The “righteous life” that James speaks of is not to be read as self-righteous. We are not to take this as permission to be the one with all of the answers and to make sure everyone else knows it. The righteous life is one that is pleasing to God. It is one that keeps us walking the path that brings about our transformation by grace into the person God created us to be and to fulfill the purpose that God created us for. We are, through the way we live our life, to glorify God. We are to live as Jesus taught us, as the Holy Spirit who dwells within every believer teaches us, and as God the Father created us to live. This is not in a self-righteous manner, but a righteous life, pleasing to God.

Part of how we are to do this is found in the words of James in the first chapter.
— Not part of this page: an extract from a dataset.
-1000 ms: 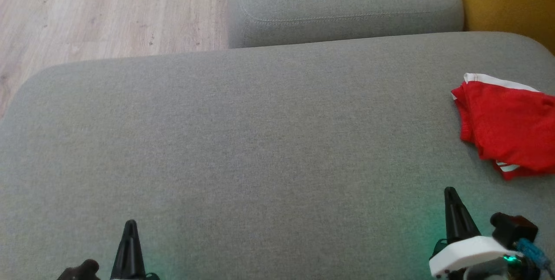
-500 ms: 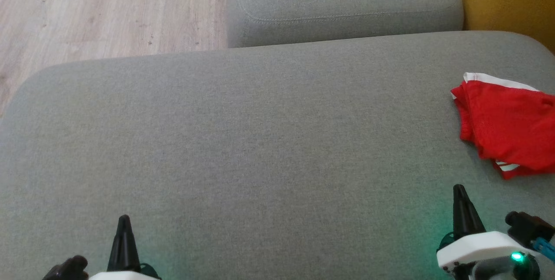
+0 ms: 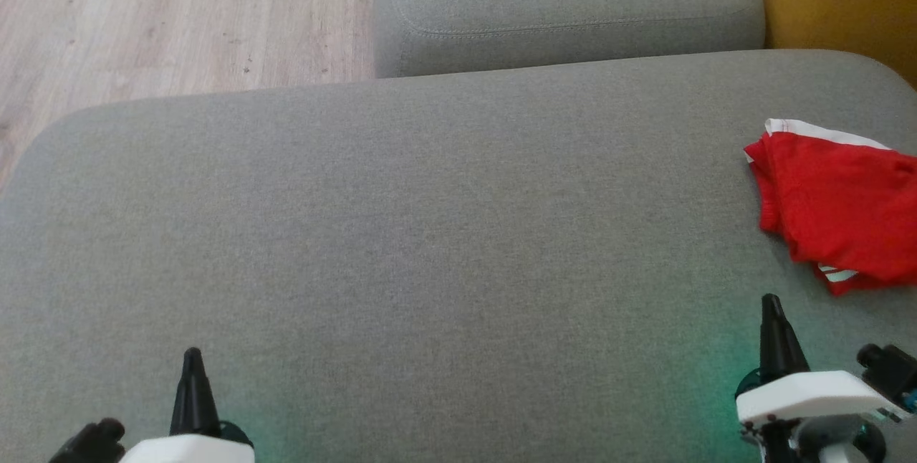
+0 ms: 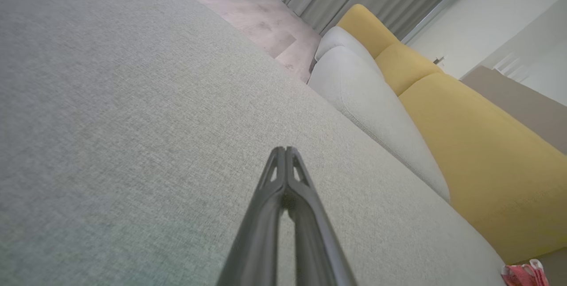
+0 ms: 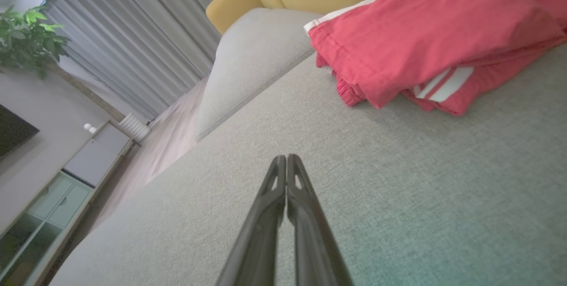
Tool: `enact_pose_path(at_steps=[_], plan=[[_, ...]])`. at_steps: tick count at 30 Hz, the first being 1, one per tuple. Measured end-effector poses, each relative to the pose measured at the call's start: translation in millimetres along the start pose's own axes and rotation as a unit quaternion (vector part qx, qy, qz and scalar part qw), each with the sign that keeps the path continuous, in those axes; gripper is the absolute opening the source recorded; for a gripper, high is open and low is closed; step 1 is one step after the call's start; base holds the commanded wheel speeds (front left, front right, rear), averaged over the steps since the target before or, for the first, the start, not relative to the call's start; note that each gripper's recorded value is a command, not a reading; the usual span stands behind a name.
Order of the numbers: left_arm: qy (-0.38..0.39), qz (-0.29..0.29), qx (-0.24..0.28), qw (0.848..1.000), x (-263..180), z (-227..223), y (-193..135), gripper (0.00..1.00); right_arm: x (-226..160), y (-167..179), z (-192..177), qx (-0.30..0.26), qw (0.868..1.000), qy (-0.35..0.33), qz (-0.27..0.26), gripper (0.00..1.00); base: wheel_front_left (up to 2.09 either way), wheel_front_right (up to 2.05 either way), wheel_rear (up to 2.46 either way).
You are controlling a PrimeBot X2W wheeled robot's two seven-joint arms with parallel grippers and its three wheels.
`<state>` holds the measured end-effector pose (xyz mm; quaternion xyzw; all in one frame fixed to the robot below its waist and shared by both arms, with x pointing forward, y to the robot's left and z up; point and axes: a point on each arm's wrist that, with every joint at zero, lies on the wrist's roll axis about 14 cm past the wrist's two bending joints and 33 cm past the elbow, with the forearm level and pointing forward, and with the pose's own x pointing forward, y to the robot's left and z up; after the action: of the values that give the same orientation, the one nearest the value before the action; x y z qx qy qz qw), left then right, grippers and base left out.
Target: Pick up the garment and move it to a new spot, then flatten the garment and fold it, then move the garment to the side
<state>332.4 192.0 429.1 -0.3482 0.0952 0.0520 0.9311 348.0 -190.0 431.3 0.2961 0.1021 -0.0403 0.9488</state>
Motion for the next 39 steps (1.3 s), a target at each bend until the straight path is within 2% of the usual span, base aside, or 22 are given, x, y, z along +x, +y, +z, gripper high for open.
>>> enact_pose_path(at_steps=[20, 39], plan=[[0.001, -0.003, -0.110, 0.994, 7.4, 6.5, -5.6, 0.00, 4.2, -0.7, 10.8, 0.126, 0.992, -0.009, -0.005, 0.00, 0.00, 0.00, 0.00], [-0.002, -0.015, -0.214, 0.977, 16.1, 16.5, -13.9, 0.00, 6.3, -0.7, 18.9, 0.245, 0.969, -0.015, -0.002, 0.00, 0.00, 0.00, 0.00]])
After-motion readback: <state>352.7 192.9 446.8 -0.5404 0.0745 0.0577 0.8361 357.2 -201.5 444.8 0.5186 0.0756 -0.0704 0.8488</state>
Specifically, in verse 19 we are told directly, without much chance for misunderstanding, to be “quick to listen, slow to speak, and slow to become angry.”

If you have spent anytime in the last couple of months watching press conferences or interacting on social media, you have experienced ample examples of people following the exact opposite of the directions found here in James. I am certainly not saying that I haven’t done any of these. I am as guilty as many others are. This article is perhaps an attempt to make myself focus on God’s Word myself. It is time to slow responding. Quick responses clicked out on the keyboard are not helpful.

How do we do better?

So what are we to do? How do we improve our discourse? Should we even engage in conversation on controversial topics? What is the Christian thing to do?

I am not going to say whether people should engage in controversial conversations or not. I am a firm believer in the fundamental importance of the 1st Amendment in all of its glorious freedoms. As a result, I would never suggest that we stop talking about the difficult issues we are facing right now. That would be contrary to founding concepts of the United States. It would be contrary to the commitment lived out by all that have sworn an oath to uphold the Constitution of the United States.

However, I do believe we can and should converse in a way that follows what James is teaching us. There is a saying that you may have heard before: “God gave us two ears and one mouth for a reason. Listen twice as much as you speak.” Please don’t say, “Well, we have 10 fingers and two so I can speak through typing five times as much as I am willing to listen.”

My Suggestions (You are welcome to take them with a grain of salt.)

In between listening and speaking, (and trying to avoid becoming angry):

  • Perhaps we need to spend time. Spend time thinking.
  • We should take time to think charitably about those we are desperately wanting to respond to perhaps more hastily than is wise.
  • Remember that we each come to a situation or a conversation with our own specific experiences. These experiences may be our profession, education, health history, relationships to those who have had pertinent experience, and much, much more.
  • Assume the best of the intentions or motivations of the other person. Do not jump to conclusions (those are almost always unfavorable and often inaccurate) about why the other person is saying what they are. Do not ascribe your assumptions to them.
  • Be charitable.
  • Check your sources.
  • Be prepared to accept that you just might be wrong.
  • Pray before responding, if you even need to respond. But always pray.

These are just some ideas I have. Again, I am speaking to myself as much as anyone else. We have more challenging times ahead. Who knows how long we will be socially/physically distancing. It is my prayer that we can emerge from this cocoon of separation more grateful for everyone in our lives, even those who think differently than we do.

If we take James’s teachings to heart, we will not only grow closer to Jesus, but to each other. Love your neighbor even when you can’t be with them. I know I am going to work to do better.